What you are asked to do: Entries must be copied exactly, with nothing left out.

(Given entries)

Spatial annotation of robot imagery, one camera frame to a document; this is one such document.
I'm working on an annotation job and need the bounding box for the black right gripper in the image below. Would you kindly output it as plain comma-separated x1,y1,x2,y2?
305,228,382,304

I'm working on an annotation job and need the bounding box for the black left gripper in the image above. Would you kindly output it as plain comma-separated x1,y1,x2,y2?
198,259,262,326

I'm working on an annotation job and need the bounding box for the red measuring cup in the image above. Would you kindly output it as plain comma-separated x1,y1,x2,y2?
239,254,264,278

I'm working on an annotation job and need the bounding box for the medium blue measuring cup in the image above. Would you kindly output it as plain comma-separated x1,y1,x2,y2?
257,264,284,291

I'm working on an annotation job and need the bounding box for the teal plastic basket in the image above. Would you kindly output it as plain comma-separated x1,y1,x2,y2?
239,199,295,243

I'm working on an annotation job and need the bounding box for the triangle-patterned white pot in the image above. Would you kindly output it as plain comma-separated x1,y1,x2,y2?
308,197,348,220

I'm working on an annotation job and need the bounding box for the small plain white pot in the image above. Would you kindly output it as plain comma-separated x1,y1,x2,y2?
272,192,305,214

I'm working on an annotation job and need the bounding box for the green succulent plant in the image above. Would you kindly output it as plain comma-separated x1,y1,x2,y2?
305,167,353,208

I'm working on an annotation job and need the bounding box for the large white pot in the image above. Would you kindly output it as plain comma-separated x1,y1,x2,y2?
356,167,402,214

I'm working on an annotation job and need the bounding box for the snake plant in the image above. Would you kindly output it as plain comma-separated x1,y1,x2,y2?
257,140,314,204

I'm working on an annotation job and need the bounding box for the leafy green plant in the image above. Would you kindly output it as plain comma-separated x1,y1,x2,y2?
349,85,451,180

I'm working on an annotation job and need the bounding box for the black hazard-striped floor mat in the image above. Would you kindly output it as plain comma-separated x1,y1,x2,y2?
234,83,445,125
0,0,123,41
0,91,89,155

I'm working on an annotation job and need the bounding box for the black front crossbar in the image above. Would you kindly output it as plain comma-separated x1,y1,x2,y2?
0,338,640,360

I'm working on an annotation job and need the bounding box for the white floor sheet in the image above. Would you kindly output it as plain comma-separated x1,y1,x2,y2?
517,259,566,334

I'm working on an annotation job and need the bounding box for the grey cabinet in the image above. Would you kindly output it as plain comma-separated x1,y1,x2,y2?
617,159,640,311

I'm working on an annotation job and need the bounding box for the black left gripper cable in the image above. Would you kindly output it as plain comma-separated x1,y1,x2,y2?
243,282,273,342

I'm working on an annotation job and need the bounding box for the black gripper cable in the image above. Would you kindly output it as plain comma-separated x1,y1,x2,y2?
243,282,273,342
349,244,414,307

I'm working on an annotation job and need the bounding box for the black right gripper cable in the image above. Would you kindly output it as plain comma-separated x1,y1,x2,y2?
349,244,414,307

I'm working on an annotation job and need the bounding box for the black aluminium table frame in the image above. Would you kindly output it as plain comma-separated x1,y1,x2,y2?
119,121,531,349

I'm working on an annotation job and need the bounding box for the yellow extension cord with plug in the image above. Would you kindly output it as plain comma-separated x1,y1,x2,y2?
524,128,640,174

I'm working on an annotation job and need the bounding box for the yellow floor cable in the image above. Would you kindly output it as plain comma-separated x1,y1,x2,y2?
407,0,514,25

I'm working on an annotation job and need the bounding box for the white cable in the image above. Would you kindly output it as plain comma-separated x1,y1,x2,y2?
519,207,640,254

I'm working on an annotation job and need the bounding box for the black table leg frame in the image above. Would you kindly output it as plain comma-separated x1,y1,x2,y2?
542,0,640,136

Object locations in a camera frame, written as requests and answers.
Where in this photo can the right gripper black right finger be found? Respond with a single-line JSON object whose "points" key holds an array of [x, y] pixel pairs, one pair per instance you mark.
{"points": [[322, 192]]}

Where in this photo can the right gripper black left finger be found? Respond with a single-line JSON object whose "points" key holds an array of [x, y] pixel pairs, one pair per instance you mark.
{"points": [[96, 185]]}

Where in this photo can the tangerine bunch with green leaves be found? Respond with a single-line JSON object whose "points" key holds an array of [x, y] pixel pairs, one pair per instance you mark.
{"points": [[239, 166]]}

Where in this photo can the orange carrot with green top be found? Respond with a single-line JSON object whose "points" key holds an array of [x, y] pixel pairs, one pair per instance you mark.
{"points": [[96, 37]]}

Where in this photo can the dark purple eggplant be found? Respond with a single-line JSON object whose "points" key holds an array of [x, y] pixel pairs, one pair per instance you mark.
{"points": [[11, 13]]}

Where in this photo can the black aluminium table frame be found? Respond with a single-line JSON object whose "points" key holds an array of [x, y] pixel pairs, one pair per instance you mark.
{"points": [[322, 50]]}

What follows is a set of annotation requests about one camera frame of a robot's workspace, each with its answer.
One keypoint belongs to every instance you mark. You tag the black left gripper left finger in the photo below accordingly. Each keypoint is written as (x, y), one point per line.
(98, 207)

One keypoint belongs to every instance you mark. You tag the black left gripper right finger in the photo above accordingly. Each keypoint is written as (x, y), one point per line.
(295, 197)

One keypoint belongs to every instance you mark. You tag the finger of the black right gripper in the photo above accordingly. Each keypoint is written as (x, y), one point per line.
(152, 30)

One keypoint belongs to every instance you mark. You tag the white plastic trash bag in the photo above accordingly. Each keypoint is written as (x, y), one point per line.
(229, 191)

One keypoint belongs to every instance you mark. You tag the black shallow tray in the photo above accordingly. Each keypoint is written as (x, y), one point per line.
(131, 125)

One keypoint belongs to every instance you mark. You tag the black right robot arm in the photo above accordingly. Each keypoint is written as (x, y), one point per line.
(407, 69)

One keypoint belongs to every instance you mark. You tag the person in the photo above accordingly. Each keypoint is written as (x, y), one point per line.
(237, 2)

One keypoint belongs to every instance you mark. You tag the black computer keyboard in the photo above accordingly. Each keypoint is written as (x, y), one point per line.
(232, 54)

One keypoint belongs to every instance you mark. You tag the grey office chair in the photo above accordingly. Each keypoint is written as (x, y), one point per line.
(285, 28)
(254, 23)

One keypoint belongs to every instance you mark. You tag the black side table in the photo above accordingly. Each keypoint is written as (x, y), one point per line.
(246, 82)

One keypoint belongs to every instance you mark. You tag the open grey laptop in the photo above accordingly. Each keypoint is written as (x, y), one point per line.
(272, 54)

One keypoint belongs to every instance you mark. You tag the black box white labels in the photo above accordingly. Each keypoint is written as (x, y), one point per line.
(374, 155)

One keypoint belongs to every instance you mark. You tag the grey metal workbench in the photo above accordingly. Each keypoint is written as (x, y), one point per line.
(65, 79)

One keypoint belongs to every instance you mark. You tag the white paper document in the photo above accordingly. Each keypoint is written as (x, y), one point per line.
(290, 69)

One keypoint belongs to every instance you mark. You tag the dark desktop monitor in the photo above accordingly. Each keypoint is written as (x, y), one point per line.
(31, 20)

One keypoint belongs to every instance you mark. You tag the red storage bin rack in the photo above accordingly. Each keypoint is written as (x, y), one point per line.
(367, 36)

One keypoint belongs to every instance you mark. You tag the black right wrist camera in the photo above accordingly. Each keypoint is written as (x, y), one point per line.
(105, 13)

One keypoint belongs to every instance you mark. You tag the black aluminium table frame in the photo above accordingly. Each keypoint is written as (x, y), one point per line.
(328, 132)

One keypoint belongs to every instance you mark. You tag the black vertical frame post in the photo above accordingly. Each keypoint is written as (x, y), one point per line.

(End Given entries)

Reply to the exercise:
Spatial annotation of robot imagery, one camera frame to a document; this is one such document.
I'm working on an annotation job and need the bounding box for the black right gripper in the image below. Would you kindly output it as plain comma-separated x1,y1,x2,y2?
305,228,382,304

I'm working on an annotation job and need the bounding box for the black left gripper in the image above. Would you kindly output it as plain comma-separated x1,y1,x2,y2?
198,259,262,326

I'm working on an annotation job and need the bounding box for the red measuring cup in the image above. Would you kindly output it as plain comma-separated x1,y1,x2,y2?
239,254,264,278

I'm working on an annotation job and need the bounding box for the medium blue measuring cup in the image above. Would you kindly output it as plain comma-separated x1,y1,x2,y2?
257,264,284,291

I'm working on an annotation job and need the bounding box for the teal plastic basket in the image above. Would you kindly output it as plain comma-separated x1,y1,x2,y2?
239,199,295,243

I'm working on an annotation job and need the bounding box for the triangle-patterned white pot in the image above. Would you kindly output it as plain comma-separated x1,y1,x2,y2?
308,197,348,220

I'm working on an annotation job and need the bounding box for the small plain white pot in the image above. Would you kindly output it as plain comma-separated x1,y1,x2,y2?
272,192,305,214

I'm working on an annotation job and need the bounding box for the green succulent plant in the image above. Would you kindly output it as plain comma-separated x1,y1,x2,y2?
305,167,353,208

I'm working on an annotation job and need the bounding box for the large white pot in the image above. Would you kindly output it as plain comma-separated x1,y1,x2,y2?
356,167,402,214

I'm working on an annotation job and need the bounding box for the snake plant in the image above. Would you kindly output it as plain comma-separated x1,y1,x2,y2?
257,140,314,204

I'm working on an annotation job and need the bounding box for the leafy green plant in the image above. Would you kindly output it as plain comma-separated x1,y1,x2,y2?
349,85,451,180

I'm working on an annotation job and need the bounding box for the black hazard-striped floor mat in the image above. Would you kindly output it as plain comma-separated x1,y1,x2,y2?
234,83,445,125
0,0,123,41
0,91,89,155

I'm working on an annotation job and need the bounding box for the black front crossbar in the image above. Would you kindly output it as plain comma-separated x1,y1,x2,y2?
0,338,640,360

I'm working on an annotation job and need the bounding box for the white floor sheet in the image above. Would you kindly output it as plain comma-separated x1,y1,x2,y2?
517,259,566,334

I'm working on an annotation job and need the bounding box for the grey cabinet in the image above. Would you kindly output it as plain comma-separated x1,y1,x2,y2?
617,159,640,311

I'm working on an annotation job and need the bounding box for the black left gripper cable in the image above. Would you kindly output it as plain comma-separated x1,y1,x2,y2?
243,282,273,342

I'm working on an annotation job and need the bounding box for the black gripper cable in the image above. Would you kindly output it as plain comma-separated x1,y1,x2,y2?
243,282,273,342
349,244,414,307

I'm working on an annotation job and need the bounding box for the black right gripper cable in the image above. Would you kindly output it as plain comma-separated x1,y1,x2,y2?
349,244,414,307

I'm working on an annotation job and need the bounding box for the black aluminium table frame in the image above. Would you kindly output it as plain comma-separated x1,y1,x2,y2?
119,121,531,349

I'm working on an annotation job and need the bounding box for the yellow extension cord with plug in the image above. Would you kindly output it as plain comma-separated x1,y1,x2,y2?
524,128,640,174

I'm working on an annotation job and need the bounding box for the yellow floor cable in the image above. Would you kindly output it as plain comma-separated x1,y1,x2,y2?
407,0,514,25

I'm working on an annotation job and need the bounding box for the white cable in the image above. Would you kindly output it as plain comma-separated x1,y1,x2,y2?
519,207,640,254

I'm working on an annotation job and need the bounding box for the black table leg frame in the image above. Would you kindly output it as plain comma-separated x1,y1,x2,y2?
542,0,640,136

Object locations in a camera frame, written as requests and answers.
Where in this photo can the right gripper black right finger be found? Respond with a single-line JSON object whose "points" key holds an array of [x, y] pixel pairs, one pair per instance you mark.
{"points": [[322, 192]]}

Where in this photo can the right gripper black left finger be found? Respond with a single-line JSON object whose "points" key holds an array of [x, y] pixel pairs, one pair per instance you mark.
{"points": [[96, 185]]}

Where in this photo can the tangerine bunch with green leaves be found? Respond with a single-line JSON object whose "points" key holds an array of [x, y] pixel pairs, one pair per instance you mark.
{"points": [[239, 166]]}

Where in this photo can the orange carrot with green top be found? Respond with a single-line JSON object whose "points" key holds an array of [x, y] pixel pairs, one pair per instance you mark.
{"points": [[96, 37]]}

Where in this photo can the dark purple eggplant be found? Respond with a single-line JSON object whose "points" key holds an array of [x, y] pixel pairs, one pair per instance you mark.
{"points": [[11, 13]]}

Where in this photo can the black aluminium table frame be found? Respond with a single-line JSON object whose "points" key holds an array of [x, y] pixel pairs, one pair per instance you mark.
{"points": [[322, 50]]}

What follows is a set of annotation requests about one camera frame of a robot's workspace, each with its answer.
One keypoint belongs to every instance you mark. You tag the black left gripper left finger in the photo below accordingly. Each keypoint is written as (x, y), one point per line.
(98, 207)

One keypoint belongs to every instance you mark. You tag the black left gripper right finger in the photo above accordingly. Each keypoint is written as (x, y), one point per line.
(295, 197)

One keypoint belongs to every instance you mark. You tag the finger of the black right gripper in the photo above accordingly. Each keypoint is written as (x, y), one point per line.
(152, 30)

One keypoint belongs to every instance you mark. You tag the white plastic trash bag in the photo above accordingly. Each keypoint is written as (x, y), one point per line.
(229, 191)

One keypoint belongs to every instance you mark. You tag the black shallow tray in the photo above accordingly. Each keypoint is written as (x, y), one point per line.
(131, 125)

One keypoint belongs to every instance you mark. You tag the black right robot arm in the photo above accordingly. Each keypoint is written as (x, y), one point per line.
(407, 69)

One keypoint belongs to every instance you mark. You tag the person in the photo above accordingly. Each keypoint is written as (x, y), one point per line.
(237, 2)

One keypoint belongs to every instance you mark. You tag the black computer keyboard in the photo above accordingly. Each keypoint is written as (x, y), one point per line.
(232, 54)

One keypoint belongs to every instance you mark. You tag the grey office chair in the photo above accordingly. Each keypoint is written as (x, y), one point per line.
(285, 28)
(254, 23)

One keypoint belongs to every instance you mark. You tag the black side table in the photo above accordingly. Each keypoint is written as (x, y), one point per line.
(246, 82)

One keypoint belongs to every instance you mark. You tag the open grey laptop in the photo above accordingly. Each keypoint is written as (x, y), one point per line.
(272, 54)

One keypoint belongs to every instance you mark. You tag the black box white labels in the photo above accordingly. Each keypoint is written as (x, y), one point per line.
(374, 155)

One keypoint belongs to every instance you mark. You tag the grey metal workbench in the photo above accordingly. Each keypoint is written as (x, y), one point per line.
(65, 79)

One keypoint belongs to every instance you mark. You tag the white paper document in the photo above accordingly. Each keypoint is written as (x, y), one point per line.
(290, 69)

One keypoint belongs to every instance you mark. You tag the dark desktop monitor in the photo above accordingly. Each keypoint is written as (x, y), one point per line.
(31, 20)

One keypoint belongs to every instance you mark. You tag the red storage bin rack in the photo above accordingly. Each keypoint is written as (x, y), one point per line.
(367, 36)

One keypoint belongs to every instance you mark. You tag the black right wrist camera in the photo above accordingly. Each keypoint is written as (x, y), one point per line.
(105, 13)

One keypoint belongs to every instance you mark. You tag the black aluminium table frame in the photo above accordingly. Each keypoint is written as (x, y), one point per line.
(328, 132)

One keypoint belongs to every instance you mark. You tag the black vertical frame post in the photo above accordingly. Each keypoint is written as (x, y), one point per line.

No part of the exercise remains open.